> [WHAT IS BEING ASKED] Print the data exactly as written, line for line, and leave its pictures behind.
################
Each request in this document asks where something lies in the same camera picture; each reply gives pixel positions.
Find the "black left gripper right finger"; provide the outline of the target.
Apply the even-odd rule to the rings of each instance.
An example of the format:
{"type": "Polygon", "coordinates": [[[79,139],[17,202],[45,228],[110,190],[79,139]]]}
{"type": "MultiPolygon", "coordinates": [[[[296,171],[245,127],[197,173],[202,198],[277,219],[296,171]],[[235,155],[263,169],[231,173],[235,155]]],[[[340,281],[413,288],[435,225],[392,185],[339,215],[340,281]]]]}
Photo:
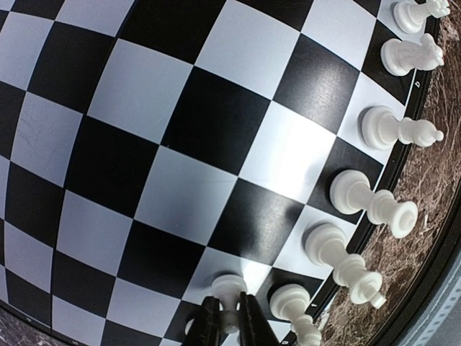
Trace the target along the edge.
{"type": "Polygon", "coordinates": [[[279,341],[264,317],[256,297],[240,292],[239,342],[242,346],[278,346],[279,341]]]}

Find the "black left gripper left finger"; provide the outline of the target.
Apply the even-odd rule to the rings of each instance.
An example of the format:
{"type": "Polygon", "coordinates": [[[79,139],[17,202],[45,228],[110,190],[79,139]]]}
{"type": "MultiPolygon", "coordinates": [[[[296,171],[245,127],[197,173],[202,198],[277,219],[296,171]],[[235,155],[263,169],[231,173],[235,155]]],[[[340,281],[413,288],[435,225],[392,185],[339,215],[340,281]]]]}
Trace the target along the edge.
{"type": "Polygon", "coordinates": [[[206,296],[189,328],[185,345],[218,346],[222,333],[223,311],[220,309],[220,301],[213,296],[206,296]]]}

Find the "white king chess piece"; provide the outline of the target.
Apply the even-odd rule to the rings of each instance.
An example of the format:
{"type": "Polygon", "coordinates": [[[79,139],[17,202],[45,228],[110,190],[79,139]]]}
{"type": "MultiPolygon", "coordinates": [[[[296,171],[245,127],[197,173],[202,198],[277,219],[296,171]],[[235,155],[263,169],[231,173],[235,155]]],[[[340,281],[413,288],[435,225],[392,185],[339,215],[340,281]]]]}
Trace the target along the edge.
{"type": "Polygon", "coordinates": [[[333,268],[334,282],[349,289],[352,303],[370,303],[378,309],[386,302],[380,292],[382,275],[368,270],[363,256],[347,252],[346,234],[339,227],[316,226],[305,240],[305,253],[314,265],[333,268]]]}

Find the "black grey chessboard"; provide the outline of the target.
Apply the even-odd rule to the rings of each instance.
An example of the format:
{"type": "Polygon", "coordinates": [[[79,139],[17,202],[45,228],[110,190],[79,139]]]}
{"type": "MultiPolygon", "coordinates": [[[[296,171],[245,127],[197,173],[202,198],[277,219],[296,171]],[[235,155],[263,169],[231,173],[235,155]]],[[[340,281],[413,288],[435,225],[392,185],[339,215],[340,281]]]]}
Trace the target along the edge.
{"type": "Polygon", "coordinates": [[[403,147],[370,148],[362,112],[415,117],[423,71],[380,59],[393,1],[3,1],[1,310],[66,345],[180,345],[217,276],[268,298],[296,283],[318,314],[336,289],[305,256],[330,222],[357,252],[373,190],[403,147]]]}

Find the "white rook chess piece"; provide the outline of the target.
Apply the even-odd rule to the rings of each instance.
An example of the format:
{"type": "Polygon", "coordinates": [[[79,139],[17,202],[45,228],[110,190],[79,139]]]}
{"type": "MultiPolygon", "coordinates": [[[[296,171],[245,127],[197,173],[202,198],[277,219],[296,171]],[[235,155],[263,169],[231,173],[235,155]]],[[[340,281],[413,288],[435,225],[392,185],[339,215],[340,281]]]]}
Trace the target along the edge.
{"type": "Polygon", "coordinates": [[[447,0],[427,0],[423,4],[415,1],[400,1],[393,7],[397,26],[405,33],[417,33],[428,17],[441,18],[450,14],[447,0]]]}
################
> [EXERCISE RESULT]
Each request in this document asks where something lies in the same camera picture; each reply gives pixel positions.
Find the "black left gripper right finger"; provide the outline of the target.
Apply the even-odd rule to the rings of each instance.
An example of the format:
{"type": "Polygon", "coordinates": [[[79,139],[17,202],[45,228],[110,190],[79,139]]]}
{"type": "MultiPolygon", "coordinates": [[[[296,171],[245,127],[197,173],[202,198],[277,219],[296,171]],[[235,155],[263,169],[231,173],[235,155]]],[[[340,281],[413,288],[435,225],[392,185],[339,215],[340,281]]]]}
Photo:
Trace the target along the edge.
{"type": "Polygon", "coordinates": [[[279,341],[264,317],[256,297],[240,292],[239,342],[242,346],[278,346],[279,341]]]}

Find the "black left gripper left finger"; provide the outline of the target.
Apply the even-odd rule to the rings of each instance.
An example of the format:
{"type": "Polygon", "coordinates": [[[79,139],[17,202],[45,228],[110,190],[79,139]]]}
{"type": "MultiPolygon", "coordinates": [[[[296,171],[245,127],[197,173],[202,198],[277,219],[296,171]],[[235,155],[263,169],[231,173],[235,155]]],[[[340,281],[413,288],[435,225],[392,185],[339,215],[340,281]]]]}
Trace the target along the edge.
{"type": "Polygon", "coordinates": [[[206,296],[189,328],[185,345],[218,346],[222,333],[223,311],[220,309],[220,301],[213,296],[206,296]]]}

Find the "white king chess piece"; provide the outline of the target.
Apply the even-odd rule to the rings of each instance.
An example of the format:
{"type": "Polygon", "coordinates": [[[79,139],[17,202],[45,228],[110,190],[79,139]]]}
{"type": "MultiPolygon", "coordinates": [[[[296,171],[245,127],[197,173],[202,198],[277,219],[296,171]],[[235,155],[263,169],[231,173],[235,155]]],[[[340,281],[413,288],[435,225],[392,185],[339,215],[340,281]]]]}
Trace the target along the edge.
{"type": "Polygon", "coordinates": [[[333,268],[334,282],[349,289],[352,303],[370,303],[378,309],[386,302],[380,292],[382,275],[368,270],[363,256],[347,252],[346,234],[339,227],[316,226],[305,240],[305,253],[314,265],[333,268]]]}

Find the "black grey chessboard"; provide the outline of the target.
Apply the even-odd rule to the rings of each instance.
An example of the format:
{"type": "Polygon", "coordinates": [[[79,139],[17,202],[45,228],[110,190],[79,139]]]}
{"type": "MultiPolygon", "coordinates": [[[[296,171],[245,127],[197,173],[202,198],[277,219],[296,171]],[[235,155],[263,169],[231,173],[235,155]]],[[[340,281],[413,288],[435,225],[392,185],[339,215],[340,281]]]]}
Trace the target along the edge.
{"type": "Polygon", "coordinates": [[[403,147],[370,148],[362,112],[415,117],[423,71],[380,59],[393,1],[3,1],[1,310],[66,345],[180,345],[217,276],[268,298],[296,283],[318,314],[336,289],[305,256],[330,222],[357,252],[373,190],[403,147]]]}

Find the "white rook chess piece"; provide the outline of the target.
Apply the even-odd rule to the rings of each instance.
An example of the format:
{"type": "Polygon", "coordinates": [[[79,139],[17,202],[45,228],[110,190],[79,139]]]}
{"type": "MultiPolygon", "coordinates": [[[[296,171],[245,127],[197,173],[202,198],[277,219],[296,171]],[[235,155],[263,169],[231,173],[235,155]]],[[[340,281],[413,288],[435,225],[392,185],[339,215],[340,281]]]]}
Trace the target along the edge.
{"type": "Polygon", "coordinates": [[[447,0],[427,0],[423,4],[415,1],[400,1],[393,7],[397,26],[405,33],[417,33],[428,17],[441,18],[450,14],[447,0]]]}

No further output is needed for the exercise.